Sometimes he had nightmares about serpents. He’d had the dreams for as long as he could remember. His mother would say he was dreaming about his king, the serpent god Kukulcan, but he knew he was just dreaming of serpents, the ones he used to see in the garden, but bigger. They were always in a roiling mass, with their heads sticking out from the tangle at odd angles. Their great fangs gleamed at him; their tiny soulless eyes stared unblinking at his face and neck. They were always waiting.

In a speech he’d heard on a street corner today, a young man had said that the serpents were coming for them all. Did he have the same dreams as Contreras? Was it some kind of universal nightmare?

After work, sub-Commander Ku had invited him to his home. His wife had made cochinita, he said, and he’d like it if Contreras could join them and his oldest daughter, who still lived at home.

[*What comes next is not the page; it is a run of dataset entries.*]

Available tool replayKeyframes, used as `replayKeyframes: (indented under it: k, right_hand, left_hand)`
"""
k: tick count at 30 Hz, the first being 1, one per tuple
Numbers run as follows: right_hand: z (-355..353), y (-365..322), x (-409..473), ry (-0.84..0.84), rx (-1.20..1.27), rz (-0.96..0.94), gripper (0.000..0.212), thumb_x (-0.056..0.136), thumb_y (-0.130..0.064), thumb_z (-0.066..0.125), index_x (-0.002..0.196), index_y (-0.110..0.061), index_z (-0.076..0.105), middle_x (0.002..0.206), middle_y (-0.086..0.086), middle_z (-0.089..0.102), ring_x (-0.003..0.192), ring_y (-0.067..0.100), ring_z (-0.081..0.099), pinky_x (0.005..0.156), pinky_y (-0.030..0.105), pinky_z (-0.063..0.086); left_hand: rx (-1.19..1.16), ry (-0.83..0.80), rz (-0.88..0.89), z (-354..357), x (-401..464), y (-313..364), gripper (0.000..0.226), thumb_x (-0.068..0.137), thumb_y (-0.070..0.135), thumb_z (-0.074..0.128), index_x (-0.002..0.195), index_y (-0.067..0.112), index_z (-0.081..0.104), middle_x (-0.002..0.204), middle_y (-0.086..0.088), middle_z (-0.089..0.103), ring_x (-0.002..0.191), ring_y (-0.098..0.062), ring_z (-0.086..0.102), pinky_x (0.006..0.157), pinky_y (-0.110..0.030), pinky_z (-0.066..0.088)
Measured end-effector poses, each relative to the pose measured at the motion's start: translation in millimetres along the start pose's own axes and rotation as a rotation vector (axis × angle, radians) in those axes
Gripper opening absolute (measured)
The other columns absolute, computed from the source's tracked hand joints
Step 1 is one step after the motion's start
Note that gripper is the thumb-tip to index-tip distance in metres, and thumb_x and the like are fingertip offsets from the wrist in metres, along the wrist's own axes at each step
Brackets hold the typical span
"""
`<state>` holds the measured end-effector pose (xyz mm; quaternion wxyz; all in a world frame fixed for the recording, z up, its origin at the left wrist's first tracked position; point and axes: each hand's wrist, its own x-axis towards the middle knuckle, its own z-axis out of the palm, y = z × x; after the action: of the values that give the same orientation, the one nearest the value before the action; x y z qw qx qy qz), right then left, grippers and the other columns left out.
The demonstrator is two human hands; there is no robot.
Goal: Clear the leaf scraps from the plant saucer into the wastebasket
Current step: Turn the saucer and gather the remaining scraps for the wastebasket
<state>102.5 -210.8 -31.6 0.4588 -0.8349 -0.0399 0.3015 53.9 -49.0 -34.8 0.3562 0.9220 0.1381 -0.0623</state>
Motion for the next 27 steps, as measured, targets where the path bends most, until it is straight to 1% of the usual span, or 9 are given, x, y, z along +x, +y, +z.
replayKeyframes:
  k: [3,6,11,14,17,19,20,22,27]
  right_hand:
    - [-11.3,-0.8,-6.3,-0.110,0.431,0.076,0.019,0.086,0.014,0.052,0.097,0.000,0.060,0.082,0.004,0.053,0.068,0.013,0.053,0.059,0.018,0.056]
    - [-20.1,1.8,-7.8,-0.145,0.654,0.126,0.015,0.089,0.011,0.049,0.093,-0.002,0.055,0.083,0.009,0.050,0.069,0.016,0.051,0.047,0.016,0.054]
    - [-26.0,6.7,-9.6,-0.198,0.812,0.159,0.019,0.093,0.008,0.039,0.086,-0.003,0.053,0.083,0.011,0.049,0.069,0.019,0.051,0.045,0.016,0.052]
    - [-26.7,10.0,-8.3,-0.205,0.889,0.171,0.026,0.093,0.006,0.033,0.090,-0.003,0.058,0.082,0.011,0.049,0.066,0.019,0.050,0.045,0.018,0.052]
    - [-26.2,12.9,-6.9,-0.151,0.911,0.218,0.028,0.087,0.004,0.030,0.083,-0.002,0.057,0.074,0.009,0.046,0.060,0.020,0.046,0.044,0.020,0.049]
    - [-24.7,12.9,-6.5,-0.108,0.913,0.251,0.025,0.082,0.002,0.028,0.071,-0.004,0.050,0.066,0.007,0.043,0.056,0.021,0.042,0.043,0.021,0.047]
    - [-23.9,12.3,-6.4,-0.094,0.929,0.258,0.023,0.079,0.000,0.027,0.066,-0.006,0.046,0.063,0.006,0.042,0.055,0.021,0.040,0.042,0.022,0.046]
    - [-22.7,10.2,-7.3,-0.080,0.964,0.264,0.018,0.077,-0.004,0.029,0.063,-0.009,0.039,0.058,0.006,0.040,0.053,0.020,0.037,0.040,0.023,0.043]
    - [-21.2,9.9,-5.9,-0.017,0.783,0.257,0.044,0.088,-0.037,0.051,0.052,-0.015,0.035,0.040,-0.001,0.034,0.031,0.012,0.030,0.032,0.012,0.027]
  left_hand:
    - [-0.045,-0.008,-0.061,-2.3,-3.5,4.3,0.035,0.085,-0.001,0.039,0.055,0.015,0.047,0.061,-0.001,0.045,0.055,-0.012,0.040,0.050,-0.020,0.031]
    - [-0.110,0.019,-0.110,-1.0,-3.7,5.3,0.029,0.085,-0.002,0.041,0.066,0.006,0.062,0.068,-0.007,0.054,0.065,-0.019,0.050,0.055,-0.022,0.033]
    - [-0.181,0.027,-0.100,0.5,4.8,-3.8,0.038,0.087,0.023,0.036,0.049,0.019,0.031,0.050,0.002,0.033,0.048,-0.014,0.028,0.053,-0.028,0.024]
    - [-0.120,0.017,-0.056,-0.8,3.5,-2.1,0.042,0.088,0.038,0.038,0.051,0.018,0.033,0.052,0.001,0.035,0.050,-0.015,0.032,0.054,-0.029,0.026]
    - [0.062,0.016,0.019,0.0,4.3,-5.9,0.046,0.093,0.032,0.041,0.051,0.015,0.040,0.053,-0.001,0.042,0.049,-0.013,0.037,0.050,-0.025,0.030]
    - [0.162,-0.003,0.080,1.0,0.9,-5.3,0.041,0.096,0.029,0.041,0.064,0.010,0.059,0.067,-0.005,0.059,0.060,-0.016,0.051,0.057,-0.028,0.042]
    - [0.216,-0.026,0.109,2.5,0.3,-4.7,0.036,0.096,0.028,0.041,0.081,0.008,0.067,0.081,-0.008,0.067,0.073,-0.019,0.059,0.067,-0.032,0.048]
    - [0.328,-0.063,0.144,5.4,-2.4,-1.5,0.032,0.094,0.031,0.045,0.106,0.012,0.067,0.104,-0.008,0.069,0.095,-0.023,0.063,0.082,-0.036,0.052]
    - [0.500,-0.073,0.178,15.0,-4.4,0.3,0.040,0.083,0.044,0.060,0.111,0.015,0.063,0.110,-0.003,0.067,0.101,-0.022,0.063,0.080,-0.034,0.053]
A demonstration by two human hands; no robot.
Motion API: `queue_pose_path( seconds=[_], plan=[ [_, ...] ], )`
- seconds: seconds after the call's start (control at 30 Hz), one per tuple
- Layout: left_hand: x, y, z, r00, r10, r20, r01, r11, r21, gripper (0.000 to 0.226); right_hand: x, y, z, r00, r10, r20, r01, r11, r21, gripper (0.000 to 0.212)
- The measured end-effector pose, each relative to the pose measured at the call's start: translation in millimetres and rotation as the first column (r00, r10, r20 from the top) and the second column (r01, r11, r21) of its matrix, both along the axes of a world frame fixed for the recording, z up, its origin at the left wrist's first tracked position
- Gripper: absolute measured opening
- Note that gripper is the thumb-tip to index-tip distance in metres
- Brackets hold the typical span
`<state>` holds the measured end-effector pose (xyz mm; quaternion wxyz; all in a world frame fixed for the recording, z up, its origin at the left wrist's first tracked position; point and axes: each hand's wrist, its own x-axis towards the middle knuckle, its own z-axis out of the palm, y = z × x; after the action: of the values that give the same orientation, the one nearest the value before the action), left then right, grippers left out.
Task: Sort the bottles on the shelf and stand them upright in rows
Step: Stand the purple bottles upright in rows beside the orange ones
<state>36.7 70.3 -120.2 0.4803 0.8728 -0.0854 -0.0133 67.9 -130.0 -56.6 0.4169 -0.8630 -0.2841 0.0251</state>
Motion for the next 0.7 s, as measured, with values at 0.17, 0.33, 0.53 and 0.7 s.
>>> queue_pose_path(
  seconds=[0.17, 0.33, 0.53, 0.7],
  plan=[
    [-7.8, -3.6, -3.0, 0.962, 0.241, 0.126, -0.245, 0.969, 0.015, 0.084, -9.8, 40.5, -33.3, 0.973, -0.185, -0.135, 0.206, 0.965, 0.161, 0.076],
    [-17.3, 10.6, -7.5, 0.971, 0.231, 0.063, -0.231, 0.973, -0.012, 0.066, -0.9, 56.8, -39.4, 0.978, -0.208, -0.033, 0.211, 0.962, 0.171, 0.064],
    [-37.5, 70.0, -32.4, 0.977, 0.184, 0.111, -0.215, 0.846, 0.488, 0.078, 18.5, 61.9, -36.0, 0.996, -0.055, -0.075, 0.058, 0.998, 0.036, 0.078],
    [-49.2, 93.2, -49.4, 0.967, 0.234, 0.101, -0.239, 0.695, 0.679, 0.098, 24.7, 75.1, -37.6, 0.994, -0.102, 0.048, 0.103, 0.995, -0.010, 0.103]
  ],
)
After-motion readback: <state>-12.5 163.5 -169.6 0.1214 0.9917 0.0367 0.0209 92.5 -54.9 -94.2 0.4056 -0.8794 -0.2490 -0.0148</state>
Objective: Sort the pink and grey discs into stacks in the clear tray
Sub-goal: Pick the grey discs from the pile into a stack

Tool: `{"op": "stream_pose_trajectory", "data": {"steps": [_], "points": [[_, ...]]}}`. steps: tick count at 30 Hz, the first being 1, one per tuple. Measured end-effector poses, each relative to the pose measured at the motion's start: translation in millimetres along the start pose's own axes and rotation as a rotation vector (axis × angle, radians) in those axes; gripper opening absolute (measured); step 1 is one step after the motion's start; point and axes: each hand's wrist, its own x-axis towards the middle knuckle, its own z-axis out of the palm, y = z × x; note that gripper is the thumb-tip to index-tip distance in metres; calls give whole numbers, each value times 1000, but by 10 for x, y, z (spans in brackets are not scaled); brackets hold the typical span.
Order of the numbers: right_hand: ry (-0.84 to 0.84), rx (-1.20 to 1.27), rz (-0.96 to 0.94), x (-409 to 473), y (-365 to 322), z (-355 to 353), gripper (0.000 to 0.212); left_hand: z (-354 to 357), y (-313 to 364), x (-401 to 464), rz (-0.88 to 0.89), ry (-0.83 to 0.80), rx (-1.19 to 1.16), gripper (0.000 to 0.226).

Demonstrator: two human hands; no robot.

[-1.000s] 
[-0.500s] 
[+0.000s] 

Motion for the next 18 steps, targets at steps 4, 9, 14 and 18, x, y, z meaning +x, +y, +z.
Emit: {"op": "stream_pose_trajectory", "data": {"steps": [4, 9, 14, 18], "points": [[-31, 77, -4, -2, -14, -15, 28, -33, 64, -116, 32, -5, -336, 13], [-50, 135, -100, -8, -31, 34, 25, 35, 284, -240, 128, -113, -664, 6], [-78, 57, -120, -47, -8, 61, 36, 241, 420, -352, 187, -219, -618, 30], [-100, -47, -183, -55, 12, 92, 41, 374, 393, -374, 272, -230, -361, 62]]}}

But Contreras had found a gracious way out of it.

Tonight he had wanted to be alone. He would probably just watch mindless TV and conserve his energy for the days coming up. The hell with going back downtown. Enough is enough.

When the Maya talked about the feathered serpent, of course they meant it as a symbol – didn’t they? It had nothing to do with the snakes of his subconscious, the ones with the open mouths, the fangs, the audible human laughs. Even thinking of them made the hairs on his arms rise. Aha! Ten p.m. Time to watch his favorite program, Monk. Contreras liked everything in its place, and the silly detective on TV gave him a way to smile at himself, although he couldn’t quite appreciate why the program was such an enormous comedic success.

Straightening things out, both literally and figuratively was a calling. It was how he himself did his work. It was how he kept his house, drove a car, maintained his trim physique, and most of all, his sanity. How he controlled his world in a universe where things could get out of hand quickly if you weren’t careful. Monk had the right idea.

It had been wonderful to see Miriam. She never changed. She was much the same as he was, he thought. Self contained and alone, walking through life without depending on anyone.

What would life be like for the two of them together? Was his house big enough for both of them to maintain their separateness? If there were any woman he’d be able to get along with, it would be Miriam. She was so straightforward and so tuned in to him that they made a strong team. Strong in all ways, he was thinking.

Miriam looked wonderful. She never lost her slim, agile figure and he loved the way she dressed. She looked deliciously feminine but capable at the same time. She wasn’t the kind of woman anyone took for granted. Her formidable height, her confidence, and her assertive tone, were all fairly alien to him as a Mexican man.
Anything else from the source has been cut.